WHAT THE TASK ASKS:
In the listing below, find the line containing "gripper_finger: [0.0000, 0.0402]" and the line containing "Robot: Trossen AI". Repeat exactly those two lines and every line between them.

DATA BLOCK:
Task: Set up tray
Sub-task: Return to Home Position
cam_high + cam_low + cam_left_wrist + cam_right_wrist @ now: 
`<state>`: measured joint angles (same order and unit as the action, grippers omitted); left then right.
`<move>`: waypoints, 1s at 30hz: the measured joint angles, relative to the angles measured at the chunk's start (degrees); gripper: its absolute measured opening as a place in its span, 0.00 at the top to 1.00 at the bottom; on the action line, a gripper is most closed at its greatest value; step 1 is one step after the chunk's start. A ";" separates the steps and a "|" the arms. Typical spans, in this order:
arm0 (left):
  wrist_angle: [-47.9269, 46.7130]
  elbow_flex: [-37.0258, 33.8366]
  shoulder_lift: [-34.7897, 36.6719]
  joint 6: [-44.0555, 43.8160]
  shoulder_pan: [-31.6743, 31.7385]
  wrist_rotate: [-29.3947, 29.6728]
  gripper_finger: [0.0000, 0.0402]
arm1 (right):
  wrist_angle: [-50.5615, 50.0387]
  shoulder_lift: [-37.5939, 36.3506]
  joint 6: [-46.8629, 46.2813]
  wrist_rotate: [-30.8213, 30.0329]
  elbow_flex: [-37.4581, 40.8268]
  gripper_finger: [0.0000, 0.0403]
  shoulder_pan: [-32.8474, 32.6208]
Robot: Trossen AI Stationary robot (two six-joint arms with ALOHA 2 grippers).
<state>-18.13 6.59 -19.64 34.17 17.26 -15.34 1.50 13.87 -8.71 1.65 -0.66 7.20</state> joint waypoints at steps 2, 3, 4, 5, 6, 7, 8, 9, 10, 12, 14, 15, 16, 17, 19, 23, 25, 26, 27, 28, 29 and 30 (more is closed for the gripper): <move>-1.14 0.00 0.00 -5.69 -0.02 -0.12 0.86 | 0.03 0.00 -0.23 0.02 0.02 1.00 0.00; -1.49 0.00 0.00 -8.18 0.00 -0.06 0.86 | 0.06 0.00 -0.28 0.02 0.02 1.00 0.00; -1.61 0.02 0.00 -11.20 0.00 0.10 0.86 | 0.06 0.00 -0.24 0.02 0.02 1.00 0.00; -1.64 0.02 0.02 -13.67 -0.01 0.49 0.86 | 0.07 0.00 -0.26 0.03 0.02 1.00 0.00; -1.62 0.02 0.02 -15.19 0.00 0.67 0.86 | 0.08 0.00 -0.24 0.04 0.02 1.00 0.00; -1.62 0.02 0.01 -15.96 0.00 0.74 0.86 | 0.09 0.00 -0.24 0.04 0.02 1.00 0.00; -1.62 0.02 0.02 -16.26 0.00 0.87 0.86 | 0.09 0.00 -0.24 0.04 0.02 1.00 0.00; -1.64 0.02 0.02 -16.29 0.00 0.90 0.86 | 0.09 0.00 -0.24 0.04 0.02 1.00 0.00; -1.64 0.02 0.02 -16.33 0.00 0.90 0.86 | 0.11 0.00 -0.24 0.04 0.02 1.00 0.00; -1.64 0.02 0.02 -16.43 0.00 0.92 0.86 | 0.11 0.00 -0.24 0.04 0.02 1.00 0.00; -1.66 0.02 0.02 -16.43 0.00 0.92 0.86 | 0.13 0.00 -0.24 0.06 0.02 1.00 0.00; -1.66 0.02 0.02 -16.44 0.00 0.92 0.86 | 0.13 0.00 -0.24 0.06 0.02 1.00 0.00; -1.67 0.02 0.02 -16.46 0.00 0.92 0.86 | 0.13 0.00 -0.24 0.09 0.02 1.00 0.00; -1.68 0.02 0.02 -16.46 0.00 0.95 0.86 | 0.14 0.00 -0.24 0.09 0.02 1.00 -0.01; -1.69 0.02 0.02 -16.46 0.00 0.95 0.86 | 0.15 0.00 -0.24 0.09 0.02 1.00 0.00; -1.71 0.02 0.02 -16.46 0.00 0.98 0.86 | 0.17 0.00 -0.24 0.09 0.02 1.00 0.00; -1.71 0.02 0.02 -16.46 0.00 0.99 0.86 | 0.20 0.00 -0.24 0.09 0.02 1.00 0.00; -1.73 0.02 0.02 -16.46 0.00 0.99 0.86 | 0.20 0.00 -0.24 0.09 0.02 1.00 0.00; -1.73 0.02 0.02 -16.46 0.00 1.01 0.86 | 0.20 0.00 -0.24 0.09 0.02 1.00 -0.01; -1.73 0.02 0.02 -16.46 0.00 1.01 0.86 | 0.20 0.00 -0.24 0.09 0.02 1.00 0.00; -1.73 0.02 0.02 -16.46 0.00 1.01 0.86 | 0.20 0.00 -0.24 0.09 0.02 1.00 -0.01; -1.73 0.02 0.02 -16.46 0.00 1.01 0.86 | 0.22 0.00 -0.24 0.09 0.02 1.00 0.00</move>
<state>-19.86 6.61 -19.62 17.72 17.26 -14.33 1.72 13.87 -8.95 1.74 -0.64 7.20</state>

ANSWER FOR THE TASK:
  gripper_finger: [0.0000, 0.0402]
arm1 (right):
  wrist_angle: [-50.5615, 50.0387]
  shoulder_lift: [-37.5939, 36.3506]
  joint 6: [-46.8629, 46.2813]
  wrist_rotate: [-30.8213, 30.0329]
  elbow_flex: [-37.4581, 40.8268]
  gripper_finger: [0.0000, 0.0403]
  shoulder_pan: [-32.8474, 32.6208]
Robot: Trossen AI Stationary robot (two six-joint arms with ALOHA 2 grippers).

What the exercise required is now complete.